We’ve jumped the shark here—a Race Review column on a Qualifying weekend. But here we are. I realised about halfway through the running of the 107th Indy 500’s Qualifying session that I’ve never actually done one on this specific part of the Month of May and really should do more often. In recent years, Qualifying for the 500 has been even better than the race itself. So let’s break down the 2023 Starting Grid and talk about some of the big stories at the top and at the bottom of the list, including a shocking Bump Day. But first, an ultra-quick guide to qualifying itself:

Qualifying Day 1 – 7 Hours of running, everyone is guaranteed one run at the start of the day. Then the queues come into play. Want to run again? Choose a line. Lane 2 is your standard line, if you’re at the front, you go again. But if you want to jump the line, you can by choosing Lane 1. But you have to forfeit your time in order to get to the front.

Positions 13-30 are locked in here. If there are 34 or more entries and you’re in the Top 30, congrats – You’re in! If you’re in the Top 12, you go through to the Fast 12 round on Day 2. If you’re 31st or lower, you’re in the Last Chance Qualifier. 

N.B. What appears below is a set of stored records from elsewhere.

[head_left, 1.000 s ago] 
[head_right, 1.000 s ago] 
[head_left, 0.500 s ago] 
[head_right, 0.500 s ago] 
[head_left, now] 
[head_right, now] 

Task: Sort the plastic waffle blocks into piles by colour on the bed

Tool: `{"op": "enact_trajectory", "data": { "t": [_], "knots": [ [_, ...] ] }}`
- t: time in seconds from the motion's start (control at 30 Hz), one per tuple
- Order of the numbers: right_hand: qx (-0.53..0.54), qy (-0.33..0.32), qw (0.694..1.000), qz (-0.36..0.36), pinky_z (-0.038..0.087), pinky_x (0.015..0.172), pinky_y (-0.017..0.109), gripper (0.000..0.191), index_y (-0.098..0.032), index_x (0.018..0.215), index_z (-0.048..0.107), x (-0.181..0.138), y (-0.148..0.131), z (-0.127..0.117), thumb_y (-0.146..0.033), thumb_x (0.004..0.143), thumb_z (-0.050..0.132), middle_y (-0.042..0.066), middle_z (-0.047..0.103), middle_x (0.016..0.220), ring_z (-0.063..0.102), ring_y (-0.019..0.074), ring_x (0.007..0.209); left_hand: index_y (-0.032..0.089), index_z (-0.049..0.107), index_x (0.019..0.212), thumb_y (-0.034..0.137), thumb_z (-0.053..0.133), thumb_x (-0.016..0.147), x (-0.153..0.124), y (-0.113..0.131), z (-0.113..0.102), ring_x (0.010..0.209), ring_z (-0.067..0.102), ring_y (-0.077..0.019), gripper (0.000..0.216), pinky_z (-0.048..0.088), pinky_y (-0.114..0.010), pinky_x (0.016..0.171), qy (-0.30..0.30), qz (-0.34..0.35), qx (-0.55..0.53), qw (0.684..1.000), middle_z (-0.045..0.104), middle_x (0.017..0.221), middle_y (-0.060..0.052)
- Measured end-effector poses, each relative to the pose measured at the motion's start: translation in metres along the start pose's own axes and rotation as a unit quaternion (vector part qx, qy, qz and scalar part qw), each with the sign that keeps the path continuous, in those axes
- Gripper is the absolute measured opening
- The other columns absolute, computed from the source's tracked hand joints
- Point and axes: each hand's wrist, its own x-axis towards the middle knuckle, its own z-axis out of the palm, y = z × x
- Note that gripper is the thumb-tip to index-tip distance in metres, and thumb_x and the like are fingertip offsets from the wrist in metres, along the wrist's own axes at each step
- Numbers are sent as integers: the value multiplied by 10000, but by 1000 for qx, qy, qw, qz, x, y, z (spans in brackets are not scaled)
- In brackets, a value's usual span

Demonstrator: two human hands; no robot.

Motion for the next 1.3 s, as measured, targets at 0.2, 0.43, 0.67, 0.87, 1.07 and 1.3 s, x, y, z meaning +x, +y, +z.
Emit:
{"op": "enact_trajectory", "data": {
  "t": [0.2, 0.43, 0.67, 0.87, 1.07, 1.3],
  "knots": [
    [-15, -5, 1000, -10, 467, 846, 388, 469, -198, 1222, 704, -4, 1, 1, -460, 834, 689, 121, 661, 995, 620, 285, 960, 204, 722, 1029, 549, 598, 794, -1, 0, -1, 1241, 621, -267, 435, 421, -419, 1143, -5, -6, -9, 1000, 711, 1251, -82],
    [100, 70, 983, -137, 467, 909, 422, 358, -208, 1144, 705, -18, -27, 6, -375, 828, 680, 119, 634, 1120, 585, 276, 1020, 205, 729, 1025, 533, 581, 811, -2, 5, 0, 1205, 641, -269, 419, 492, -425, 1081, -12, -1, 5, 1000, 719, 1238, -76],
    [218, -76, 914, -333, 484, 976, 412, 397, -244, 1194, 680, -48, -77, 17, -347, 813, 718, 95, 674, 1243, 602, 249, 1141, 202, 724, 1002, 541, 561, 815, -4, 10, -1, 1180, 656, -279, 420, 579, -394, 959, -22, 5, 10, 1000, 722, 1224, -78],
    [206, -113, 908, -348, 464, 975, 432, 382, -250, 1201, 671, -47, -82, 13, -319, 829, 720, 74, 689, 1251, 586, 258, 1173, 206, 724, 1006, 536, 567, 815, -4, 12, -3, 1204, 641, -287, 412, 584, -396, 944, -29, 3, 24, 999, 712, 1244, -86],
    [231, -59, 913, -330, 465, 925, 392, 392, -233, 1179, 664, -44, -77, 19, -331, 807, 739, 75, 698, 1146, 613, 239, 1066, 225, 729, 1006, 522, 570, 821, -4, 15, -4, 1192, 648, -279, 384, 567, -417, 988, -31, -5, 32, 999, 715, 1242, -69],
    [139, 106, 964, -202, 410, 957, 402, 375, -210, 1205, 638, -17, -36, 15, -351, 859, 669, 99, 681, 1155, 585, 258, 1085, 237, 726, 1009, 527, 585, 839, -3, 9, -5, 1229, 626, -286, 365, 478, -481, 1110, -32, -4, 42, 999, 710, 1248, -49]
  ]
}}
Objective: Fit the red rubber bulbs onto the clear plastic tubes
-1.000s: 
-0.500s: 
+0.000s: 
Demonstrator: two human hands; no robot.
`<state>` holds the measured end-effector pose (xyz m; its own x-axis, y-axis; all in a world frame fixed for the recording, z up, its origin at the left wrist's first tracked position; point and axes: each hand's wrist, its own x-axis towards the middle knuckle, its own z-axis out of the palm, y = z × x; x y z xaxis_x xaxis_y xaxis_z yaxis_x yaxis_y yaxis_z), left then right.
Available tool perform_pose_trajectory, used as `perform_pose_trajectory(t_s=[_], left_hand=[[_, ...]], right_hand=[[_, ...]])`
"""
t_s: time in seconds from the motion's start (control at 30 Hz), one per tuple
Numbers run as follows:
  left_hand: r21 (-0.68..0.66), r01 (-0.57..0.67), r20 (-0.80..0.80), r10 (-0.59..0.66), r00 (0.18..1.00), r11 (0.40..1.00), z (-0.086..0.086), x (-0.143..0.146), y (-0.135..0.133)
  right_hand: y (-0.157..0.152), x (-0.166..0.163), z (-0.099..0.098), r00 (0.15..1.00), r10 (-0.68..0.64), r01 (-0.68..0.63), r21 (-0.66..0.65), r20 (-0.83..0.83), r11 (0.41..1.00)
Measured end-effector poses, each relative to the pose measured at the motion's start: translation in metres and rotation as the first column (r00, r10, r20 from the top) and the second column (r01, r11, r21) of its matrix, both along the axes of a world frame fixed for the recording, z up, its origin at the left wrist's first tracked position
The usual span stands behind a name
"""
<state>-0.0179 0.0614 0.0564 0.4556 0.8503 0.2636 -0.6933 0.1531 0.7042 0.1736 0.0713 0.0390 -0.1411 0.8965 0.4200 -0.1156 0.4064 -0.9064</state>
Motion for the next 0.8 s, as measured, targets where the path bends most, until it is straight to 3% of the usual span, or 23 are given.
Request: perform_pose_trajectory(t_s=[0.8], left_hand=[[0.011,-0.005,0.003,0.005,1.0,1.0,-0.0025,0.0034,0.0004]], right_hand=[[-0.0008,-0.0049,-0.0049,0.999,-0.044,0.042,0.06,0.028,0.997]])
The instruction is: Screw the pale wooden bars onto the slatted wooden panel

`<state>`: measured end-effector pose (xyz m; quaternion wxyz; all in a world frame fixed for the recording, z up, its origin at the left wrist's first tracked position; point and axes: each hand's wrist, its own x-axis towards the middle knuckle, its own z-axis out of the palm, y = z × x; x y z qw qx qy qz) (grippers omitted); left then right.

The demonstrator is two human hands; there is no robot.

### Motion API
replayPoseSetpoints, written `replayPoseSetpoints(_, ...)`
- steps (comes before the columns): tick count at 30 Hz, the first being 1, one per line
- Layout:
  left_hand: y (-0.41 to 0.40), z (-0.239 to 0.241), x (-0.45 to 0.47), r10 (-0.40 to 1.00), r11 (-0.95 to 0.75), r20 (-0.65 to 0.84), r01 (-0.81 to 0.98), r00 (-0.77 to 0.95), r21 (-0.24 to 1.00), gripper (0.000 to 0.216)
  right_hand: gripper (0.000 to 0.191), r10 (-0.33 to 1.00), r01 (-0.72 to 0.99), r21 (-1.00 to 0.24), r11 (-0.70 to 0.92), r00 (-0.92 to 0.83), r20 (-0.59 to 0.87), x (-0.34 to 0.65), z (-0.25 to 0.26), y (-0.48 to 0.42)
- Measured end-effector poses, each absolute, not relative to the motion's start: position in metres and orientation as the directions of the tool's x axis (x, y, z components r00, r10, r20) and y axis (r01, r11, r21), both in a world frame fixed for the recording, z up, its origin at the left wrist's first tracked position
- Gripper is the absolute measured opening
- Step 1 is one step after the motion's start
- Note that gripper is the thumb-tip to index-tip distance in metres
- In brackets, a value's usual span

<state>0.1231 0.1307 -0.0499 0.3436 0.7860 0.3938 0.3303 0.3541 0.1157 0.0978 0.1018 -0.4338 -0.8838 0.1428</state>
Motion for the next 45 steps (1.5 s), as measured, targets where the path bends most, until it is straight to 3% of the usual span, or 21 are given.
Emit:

Day 2 – Last Chance Qualifying is an hour long, with one guaranteed run, and then the rest of an hour-long session with one line. This determines the final row. (31st to 33rd) Anyone below that 33rd line is bumped and will not race. As for the Fast 12, it’s single-runs only from here on in. The Top 6 advance to the final round, the scores are reset and they go again. The winner takes the pole. Got it, good. And let’s talk about that bump. 

Second Generation Bumping

30 years ago tomorrow, Bobby Rahal, the defending IndyCar Champion at the time, was bumped from the 500 as Eddie Cheever stole his spot at the eleventh hour. The series legend could only watch on in horror as a generation later, his team was crumbling around him.

How did we get to this point? Three years ago, Rahal Letterman Lanigan Racing won this race with Takuma Sato ripping it from Scott Dixon’s fingers. They were the team poised to make the big push towards the top runners of Andretti, Penske and Ganassi. Their struggles since expanding to three cars have been well documented. They’ve still occasionally had good results on road and street courses, but ovals have been their Achilles heel for some time. Texas earlier this season was the biggest warning sign yet, with the cars finishing 18th, 19th and 24th after Rahal was drilled by an already-crashed Devlin DeFrancesco, the others 3 laps down. 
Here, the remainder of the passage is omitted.